> [What the task asks] Print the whole listing below again, exactly as given.

> [Collected data]
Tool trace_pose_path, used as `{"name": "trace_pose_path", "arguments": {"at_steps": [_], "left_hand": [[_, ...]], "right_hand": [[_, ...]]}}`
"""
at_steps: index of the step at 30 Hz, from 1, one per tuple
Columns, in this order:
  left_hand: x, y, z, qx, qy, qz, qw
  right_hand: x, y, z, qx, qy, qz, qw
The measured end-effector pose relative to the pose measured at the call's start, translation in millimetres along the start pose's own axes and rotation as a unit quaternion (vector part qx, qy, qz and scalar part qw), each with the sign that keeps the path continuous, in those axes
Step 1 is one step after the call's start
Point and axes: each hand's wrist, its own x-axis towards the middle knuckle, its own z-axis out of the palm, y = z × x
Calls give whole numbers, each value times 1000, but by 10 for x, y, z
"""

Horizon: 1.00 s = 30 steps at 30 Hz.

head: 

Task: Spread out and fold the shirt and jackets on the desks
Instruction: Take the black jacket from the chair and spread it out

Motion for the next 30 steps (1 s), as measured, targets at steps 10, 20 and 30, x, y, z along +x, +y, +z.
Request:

> [Result]
Tool trace_pose_path, used as `{"name": "trace_pose_path", "arguments": {"at_steps": [_], "left_hand": [[_, ...]], "right_hand": [[_, ...]]}}`
"""
at_steps: index of the step at 30 Hz, from 1, one per tuple
Columns, in this order:
  left_hand: x, y, z, qx, qy, qz, qw
  right_hand: x, y, z, qx, qy, qz, qw
The measured end-effector pose relative to the pose measured at the call's start, translation in millimetres along the start pose's own axes and rotation as a unit quaternion (vector part qx, qy, qz and scalar part qw), each with the sign that keeps the path continuous, in those axes
Step 1 is one step after the call's start
Point and axes: each hand's wrist, its own x-axis towards the middle knuckle, its own z-axis out of the palm, y = z × x
Calls give whole numbers, each value times 1000, but by 10 for x, y, z
"""

Horizon: 1.00 s = 30 steps at 30 Hz.

head: 

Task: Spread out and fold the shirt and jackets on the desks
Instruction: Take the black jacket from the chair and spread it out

Motion for the next 30 steps (1 s), as measured, targets at steps 10, 20 and 30, x, y, z along +x, +y, +z.
Request:

With this, the exercise is done.